El dirigente nacional de la organización, Israel Sánchez Martínez, señaló que la violencia protagonizada por adolescentes requiere una respuesta integral y no únicamente punitiva, al señalar que la corresponsabilidad familiar es un elemento indispensable para atender el incremento de la participación de menores en actividades delictivas, especialmente en delitos vinculados con la delincuencia organizada.
Advirtió que muchos padres desconocen las actividades que realizan sus hijos debido a las largas jornadas laborales y a la deserción escolar, fenómeno que aseguró se agravó después de la pandemia, lo que incrementa el riesgo de que sean reclutados por grupos criminales.

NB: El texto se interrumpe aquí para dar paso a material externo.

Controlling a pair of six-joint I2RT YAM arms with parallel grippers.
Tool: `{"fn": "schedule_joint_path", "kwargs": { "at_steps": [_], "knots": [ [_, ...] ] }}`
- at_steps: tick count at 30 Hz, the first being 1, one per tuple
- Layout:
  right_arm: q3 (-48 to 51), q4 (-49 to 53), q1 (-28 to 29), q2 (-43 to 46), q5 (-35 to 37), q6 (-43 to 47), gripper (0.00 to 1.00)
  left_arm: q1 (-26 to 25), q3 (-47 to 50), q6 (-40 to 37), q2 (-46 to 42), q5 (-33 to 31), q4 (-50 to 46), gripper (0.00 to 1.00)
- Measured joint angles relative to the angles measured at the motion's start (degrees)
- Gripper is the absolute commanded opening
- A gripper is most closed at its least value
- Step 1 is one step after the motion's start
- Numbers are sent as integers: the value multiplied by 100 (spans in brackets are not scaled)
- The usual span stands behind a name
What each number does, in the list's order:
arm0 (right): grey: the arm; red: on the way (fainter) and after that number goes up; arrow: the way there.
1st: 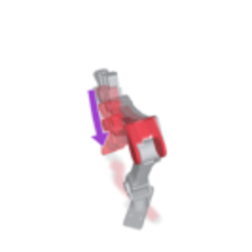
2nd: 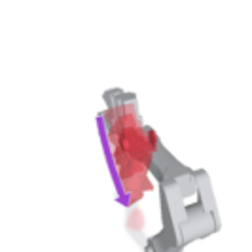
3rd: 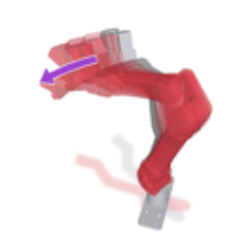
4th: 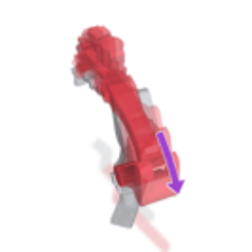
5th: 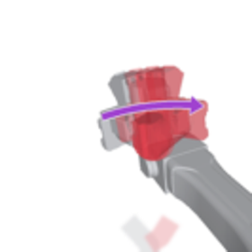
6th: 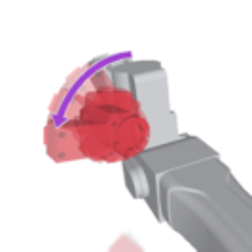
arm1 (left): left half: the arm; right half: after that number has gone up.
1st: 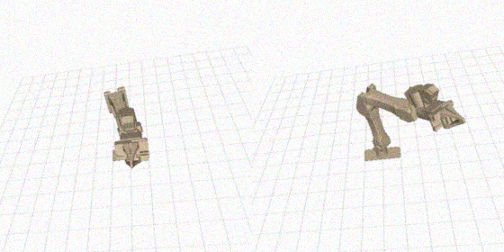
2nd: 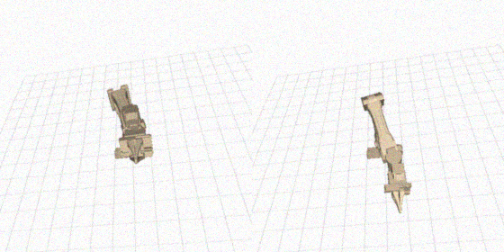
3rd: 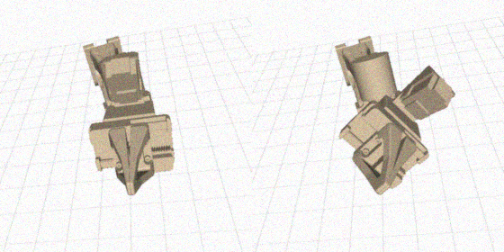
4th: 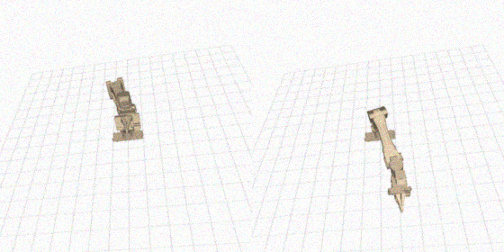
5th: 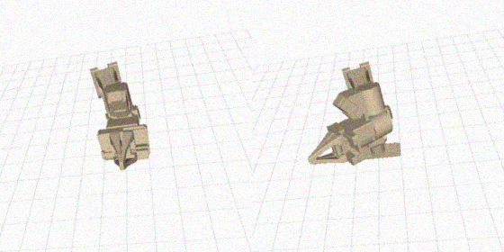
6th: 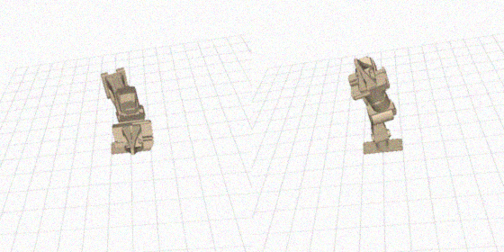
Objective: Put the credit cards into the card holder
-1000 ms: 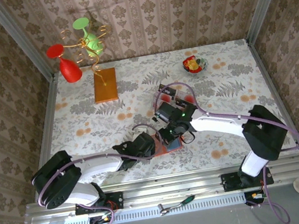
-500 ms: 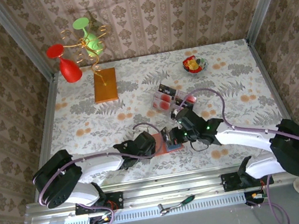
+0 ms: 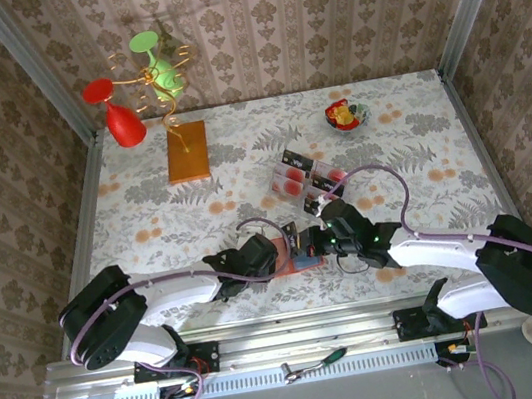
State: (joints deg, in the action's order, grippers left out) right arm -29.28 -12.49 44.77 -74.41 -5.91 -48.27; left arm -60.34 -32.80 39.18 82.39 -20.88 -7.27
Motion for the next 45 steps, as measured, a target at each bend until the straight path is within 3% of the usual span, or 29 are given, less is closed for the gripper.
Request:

«Lo que estamos viendo es que sí debe de haber una corresponsabilidad de los padres de familia, es algo que siempre hemos dicho. En un delito mayor sí hay una corresponsabilidad de los padres de familia, el padre de familia no puede decir ‘es que no me enteré’. En un ámbito de un contexto de violencia que vivimos en el país, y además déjenme comentarles, los delitos mayores de crimen organizado, lo vimos en el mes de febrero cuando fue la captura del Mencho, los que más participaron en hechos violentos fueron menores de edad. Entonces el padre de familia a veces no está enterado. Lo que queremos también es que entiendan que es una situación que se ha venido después de la pandemia, y lo hemos estado insistiendo, a que hay muchos infantes que no van a la escuela, que dicen que van a la escuela; el padre de familia se la pasa entre 6 y 8 horas trabajando en jornadas muy largas y a veces no sabe lo que está haciendo el niño. Tenemos hoy en día, al cierre del ciclo escolar pasado, 9 millones de niños que ya no regresaron a la escuela. Por supuesto que necesitamos que los padres de familia se involucren y que sean corresponsables de los hechos», afirmó Israel Sánchez Martínez.
Garantizar procesos
Aunque respaldó la aplicación de sanciones más severas, Sánchez Martínez puntualizó que el marco jurídico debe garantizar procesos de reinserción e insistió en que cualquier reforma debe acompañarse de campañas de sensibilización dirigidas a las familias, fortalecimiento de la cultura de la legalidad y políticas públicas enfocadas en prevenir la violencia desde el hogar y las escuelas.
El dirigente nacional también se pronunció a favor de la Ley Kuri, que restringe el uso de celulares y redes sociales en las escuelas, al señalar que la ley no surgió de manera unilateral, sino de un proceso de diálogo entre sociedad civil, padres de familia, docentes y autoridades, en el que la organización participó.
Destacó que la Ley Kuri ha trascendido el ámbito estatal y actualmente forma parte de la agenda nacional, al ser promovida o analizada en otras entidades. Además, consideró que el éxito de este tipo de medidas depende de que las familias conozcan las reglas y las consecuencias de su incumplimiento.